In our case, LIC has more than 16 crore policy holders. So it has to induct the best IT products available and use them to cater to the needs of the customers and deliver anywhere any time service on demand and to add value to its new products. The trust and the goodwill of the customer gained in the last 50 years have to be consolidated by making all activities more customer-focused.

For instance, LIC has a corporate Web site to provide information on products, services, policy status, grievances and premium calculator. Other facilities include touch-screen information kiosks at central locations to provide 24 x 7 inquiry services to customers.

Info centres are set up at major cities to provide call centre type services. Alternate premium payment channels like ECS, Internet payment gateways as well as ATMs of major banks are also available. Push services like premium alerts and product information have been also been started through SMS.

A Customer-Centric Focus

As all the activities of insurance sector are customer-centric, any new technology implemented or process developed needs to be customer-focused. It is necessary to look at any IT implementation from the customer’s perspective.

This approach ensures that the technology’s benefits and convenience are passed on to the customers. The implementations should help customers minimise their effort in dealing with LIC and allow interactions and transactions from the comfort of their home or office any where and any time.

Future IT

Facilities exist to pay premiums and get information on policies online; however, there is a need to enhance the online service to include settlement of claims, policy surrender, distribution channel management and policy dockets.

Facilities exist to pay premiums and get information on policies online; however, there is a need to enhance the online service to include settlement of claims, policy surrender, distribution channel management and policy dockets.

There is a need to acquire CRM tools for better understanding of customers and their buying patterns. There is also a need to redesign business processes and centralise non-core functions, provide real-time processing, to have sound security policies and conform to international standards.

Initiatives to be implemented in the near future include Web portals dedicated to customers, sales intermediaries and employees.
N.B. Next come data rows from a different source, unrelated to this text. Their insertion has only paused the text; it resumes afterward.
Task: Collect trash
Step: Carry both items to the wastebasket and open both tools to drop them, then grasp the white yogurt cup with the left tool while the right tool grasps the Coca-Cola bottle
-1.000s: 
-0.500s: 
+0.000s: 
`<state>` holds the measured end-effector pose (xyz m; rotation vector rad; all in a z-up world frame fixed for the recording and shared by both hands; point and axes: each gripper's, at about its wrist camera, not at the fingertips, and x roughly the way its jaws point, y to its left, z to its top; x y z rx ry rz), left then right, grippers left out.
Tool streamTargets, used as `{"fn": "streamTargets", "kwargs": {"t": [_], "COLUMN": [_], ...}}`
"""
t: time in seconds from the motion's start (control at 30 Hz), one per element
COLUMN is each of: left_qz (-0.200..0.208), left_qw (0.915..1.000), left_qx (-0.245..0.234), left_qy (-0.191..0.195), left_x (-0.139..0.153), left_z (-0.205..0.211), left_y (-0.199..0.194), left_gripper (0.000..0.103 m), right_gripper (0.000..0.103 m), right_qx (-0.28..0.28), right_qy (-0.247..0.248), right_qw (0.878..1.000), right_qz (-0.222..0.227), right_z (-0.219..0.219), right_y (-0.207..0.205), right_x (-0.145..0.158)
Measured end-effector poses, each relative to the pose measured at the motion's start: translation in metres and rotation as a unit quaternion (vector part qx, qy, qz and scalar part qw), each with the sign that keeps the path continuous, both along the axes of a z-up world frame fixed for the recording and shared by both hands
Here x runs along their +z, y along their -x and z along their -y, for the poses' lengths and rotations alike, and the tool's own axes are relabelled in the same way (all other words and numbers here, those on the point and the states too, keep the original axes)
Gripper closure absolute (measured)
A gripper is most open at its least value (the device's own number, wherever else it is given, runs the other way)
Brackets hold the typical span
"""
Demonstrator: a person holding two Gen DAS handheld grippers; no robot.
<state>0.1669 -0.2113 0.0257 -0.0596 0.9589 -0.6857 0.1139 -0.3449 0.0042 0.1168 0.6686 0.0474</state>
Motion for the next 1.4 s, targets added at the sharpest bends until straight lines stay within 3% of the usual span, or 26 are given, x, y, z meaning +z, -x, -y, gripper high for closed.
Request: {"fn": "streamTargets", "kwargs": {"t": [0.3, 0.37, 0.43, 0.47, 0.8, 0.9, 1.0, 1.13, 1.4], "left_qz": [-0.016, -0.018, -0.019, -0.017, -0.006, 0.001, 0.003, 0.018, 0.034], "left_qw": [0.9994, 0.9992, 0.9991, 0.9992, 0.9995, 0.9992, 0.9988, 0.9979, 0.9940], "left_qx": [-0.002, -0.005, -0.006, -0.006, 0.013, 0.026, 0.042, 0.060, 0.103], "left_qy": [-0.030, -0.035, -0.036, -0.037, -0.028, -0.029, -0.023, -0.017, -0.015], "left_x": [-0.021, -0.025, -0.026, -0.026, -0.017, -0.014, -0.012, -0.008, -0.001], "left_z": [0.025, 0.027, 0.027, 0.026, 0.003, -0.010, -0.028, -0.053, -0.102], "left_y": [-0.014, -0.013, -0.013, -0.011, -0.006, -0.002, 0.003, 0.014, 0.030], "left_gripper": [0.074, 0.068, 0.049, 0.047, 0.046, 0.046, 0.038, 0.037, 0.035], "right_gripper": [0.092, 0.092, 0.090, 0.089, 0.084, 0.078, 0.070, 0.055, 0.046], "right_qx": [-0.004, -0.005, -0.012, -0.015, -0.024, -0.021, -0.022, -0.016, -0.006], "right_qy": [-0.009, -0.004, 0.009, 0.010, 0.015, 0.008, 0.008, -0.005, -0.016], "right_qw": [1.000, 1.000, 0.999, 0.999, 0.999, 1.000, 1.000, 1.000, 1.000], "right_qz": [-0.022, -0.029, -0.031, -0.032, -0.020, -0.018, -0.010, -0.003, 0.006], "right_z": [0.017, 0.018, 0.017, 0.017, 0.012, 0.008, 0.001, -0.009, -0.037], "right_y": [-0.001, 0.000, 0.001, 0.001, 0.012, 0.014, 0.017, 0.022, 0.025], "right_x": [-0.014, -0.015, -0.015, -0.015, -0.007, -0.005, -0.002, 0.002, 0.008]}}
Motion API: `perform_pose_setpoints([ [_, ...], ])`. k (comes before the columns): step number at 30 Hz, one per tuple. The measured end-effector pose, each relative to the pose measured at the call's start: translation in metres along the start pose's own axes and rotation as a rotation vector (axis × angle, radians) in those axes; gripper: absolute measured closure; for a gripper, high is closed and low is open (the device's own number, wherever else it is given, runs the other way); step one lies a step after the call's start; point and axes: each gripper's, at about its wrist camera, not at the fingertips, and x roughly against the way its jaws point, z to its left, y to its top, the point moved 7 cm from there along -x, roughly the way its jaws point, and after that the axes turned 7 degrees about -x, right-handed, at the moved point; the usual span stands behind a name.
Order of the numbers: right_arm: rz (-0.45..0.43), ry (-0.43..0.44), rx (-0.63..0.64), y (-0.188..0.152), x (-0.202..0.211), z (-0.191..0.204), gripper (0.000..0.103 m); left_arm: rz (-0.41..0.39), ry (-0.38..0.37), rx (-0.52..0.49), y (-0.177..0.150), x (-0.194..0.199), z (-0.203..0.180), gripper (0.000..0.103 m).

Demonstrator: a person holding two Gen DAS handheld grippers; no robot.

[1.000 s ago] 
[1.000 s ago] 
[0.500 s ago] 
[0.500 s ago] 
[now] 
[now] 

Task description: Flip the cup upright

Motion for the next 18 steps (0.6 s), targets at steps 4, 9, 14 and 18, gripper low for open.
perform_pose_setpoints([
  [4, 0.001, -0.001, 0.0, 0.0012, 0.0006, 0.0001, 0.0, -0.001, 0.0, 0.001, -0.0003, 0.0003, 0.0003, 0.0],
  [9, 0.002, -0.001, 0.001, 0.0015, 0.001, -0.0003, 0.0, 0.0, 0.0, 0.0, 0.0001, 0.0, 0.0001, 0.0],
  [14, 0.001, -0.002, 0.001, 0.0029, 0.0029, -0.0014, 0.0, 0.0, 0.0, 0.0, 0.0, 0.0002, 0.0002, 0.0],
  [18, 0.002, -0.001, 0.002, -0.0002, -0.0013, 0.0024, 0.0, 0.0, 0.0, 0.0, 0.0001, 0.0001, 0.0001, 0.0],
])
The process is afoot to set up a premium payment gateway for collecting insurance premia over the Internet as well as an online data store at a central level to make data available to requesting applications for online real-time transactions.This will provide MIS reports and help us deploy analytical and operational CRM.

Putting a document management system in place will eliminate the need to reference physical records and create the capability of extending anywhere, any time service to settle claims and other similar activities by using a repository of document images. Another aim is to conduct network audit, information security audits and achieve BS 7799 standards.

The feasibility of a BI solution from business objective and customer perspective is also being considered. Already the proper providers, technology and models are being considered as a precursor to a BI initiative. Work is also going on for a payment gateway which works both ways—payments and receipts, so that the customers can get their payments wherever they require.

For The CIOs

The insurance sector has to work with huge amounts of data on a daily basis through nationwide networks. There is a growing need to provide real-time services and transactions to customers. Hence the dependence of the business on IT will keep growing.

IT implementations will also have to be upgraded to align them with growing customer expectations and market needs which will, in turn, drive business objectives. Only those IT implementations that suit business needs and add value for customers will be adapted.

The customer should be the principal beneficiary of any technological or business process initiative. It is necessary to see things from a customer’s perspective and only those technologies will be adapted which bring the organisation closer to the customer, which make the customer trust the organisation, which are user-friendly and convenient for the customer.